Content Stream Parsing Functions

High-level functions for parsing and reconstructing PDF content streams.

def parse_content_stream(page_or_stream) -> list[ContentStreamInstruction]:
    """
    Parse a PDF content stream into individual instructions.
    
    Converts the binary content stream format into a list of structured
    instruction objects containing operators and their operands.
    
    Parameters:
    - page_or_stream: Page object or Stream object containing content data
    
    Returns:
    list[ContentStreamInstruction]: Parsed content stream instructions
    
    Raises:
    PdfParsingError: If content stream cannot be parsed due to syntax errors
    """

def unparse_content_stream(instructions: list[ContentStreamInstruction]) -> bytes:
    """
    Convert content stream instructions back to binary stream format.
    
    Takes a list of instruction objects and reconstructs the binary
    content stream data suitable for PDF storage.
    
    Parameters:
    - instructions (list[ContentStreamInstruction]): Instructions to convert
    
    Returns:
    bytes: Binary content stream data
    
    Raises:
    ValueError: If instructions contain invalid data or operators
    """

ContentStreamInstruction Class

Individual content stream instructions containing operators and operands.
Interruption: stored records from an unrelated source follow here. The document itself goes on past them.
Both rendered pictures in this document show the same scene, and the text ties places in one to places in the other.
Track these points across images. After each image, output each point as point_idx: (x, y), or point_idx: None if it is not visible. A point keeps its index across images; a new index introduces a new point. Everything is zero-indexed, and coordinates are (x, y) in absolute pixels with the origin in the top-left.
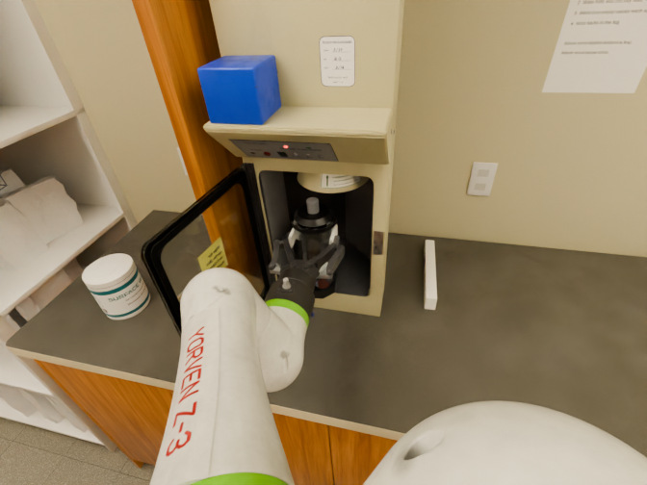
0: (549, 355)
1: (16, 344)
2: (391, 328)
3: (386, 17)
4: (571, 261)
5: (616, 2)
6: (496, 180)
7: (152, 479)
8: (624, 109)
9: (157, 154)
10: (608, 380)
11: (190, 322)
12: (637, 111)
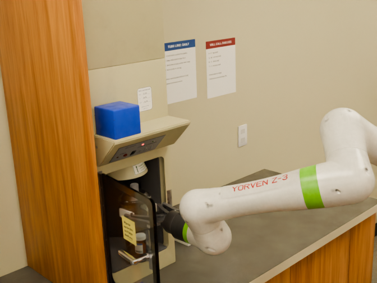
0: (254, 228)
1: None
2: (188, 261)
3: (161, 77)
4: None
5: (177, 59)
6: None
7: (290, 182)
8: (196, 105)
9: None
10: (278, 223)
11: (223, 193)
12: (201, 105)
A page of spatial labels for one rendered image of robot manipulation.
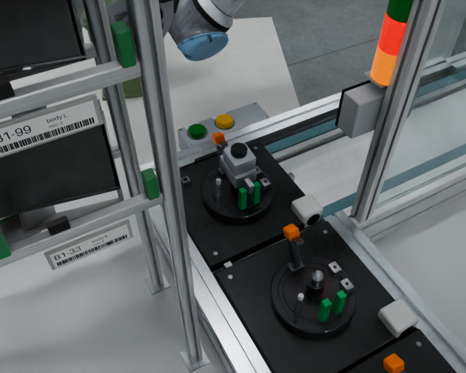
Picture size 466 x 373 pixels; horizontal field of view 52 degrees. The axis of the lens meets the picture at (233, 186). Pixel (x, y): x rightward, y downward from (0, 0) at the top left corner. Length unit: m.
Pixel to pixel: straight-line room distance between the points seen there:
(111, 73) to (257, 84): 1.03
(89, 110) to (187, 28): 0.81
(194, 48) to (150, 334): 0.66
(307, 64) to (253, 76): 1.63
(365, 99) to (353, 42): 2.57
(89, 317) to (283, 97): 0.77
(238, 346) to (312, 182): 0.42
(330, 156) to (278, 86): 0.36
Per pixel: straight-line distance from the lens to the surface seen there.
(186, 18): 1.20
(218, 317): 0.81
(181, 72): 1.46
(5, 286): 1.05
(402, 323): 0.82
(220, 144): 0.91
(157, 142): 0.45
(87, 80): 0.39
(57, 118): 0.40
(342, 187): 1.06
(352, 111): 0.76
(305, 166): 1.09
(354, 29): 3.45
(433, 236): 1.10
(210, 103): 1.33
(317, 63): 3.07
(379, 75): 0.75
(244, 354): 0.80
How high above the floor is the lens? 1.69
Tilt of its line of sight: 48 degrees down
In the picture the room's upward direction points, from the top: straight up
class ContentStreamInstruction:
    """
    Parsed content stream instruction representing an operator and its operands.
    
    Content streams contain sequences of these instructions that define
    the visual appearance of PDF pages including text, graphics, and images.
    """
    
    @property
    def operands(self) -> list[Object]:
        """
        List of operand objects for this instruction.
        
        Operands are the data values that the operator acts upon.
        The number and type of operands depends on the specific operator.
        
        Returns:
        list[Object]: PDF objects serving as operands
        """
    
    @property
    def operator(self) -> Operator:
        """
        The PDF operator for this instruction.
        
        Returns:
        Operator: PDF operator object (e.g., 'Tj' for show text, 'cm' for transform matrix)
        """
    
    def __init__(self, operands: list[Object], operator: Operator) -> None:
        """
        Create a content stream instruction.
        
        Parameters:
        - operands (list[Object]): Operand objects for the instruction
        - operator (Operator): PDF operator for the instruction
        """
    
    def __str__(self) -> str:
        """
        String representation of the instruction.
        
        Returns:
        str: Human-readable format showing operands and operator
        """
    
    def __repr__(self) -> str:
        """
        Detailed string representation for debugging.
        
        Returns:
        str: Complete representation including object types
        """

ContentStreamInlineImage Class

Special instruction type for inline images embedded in content streams.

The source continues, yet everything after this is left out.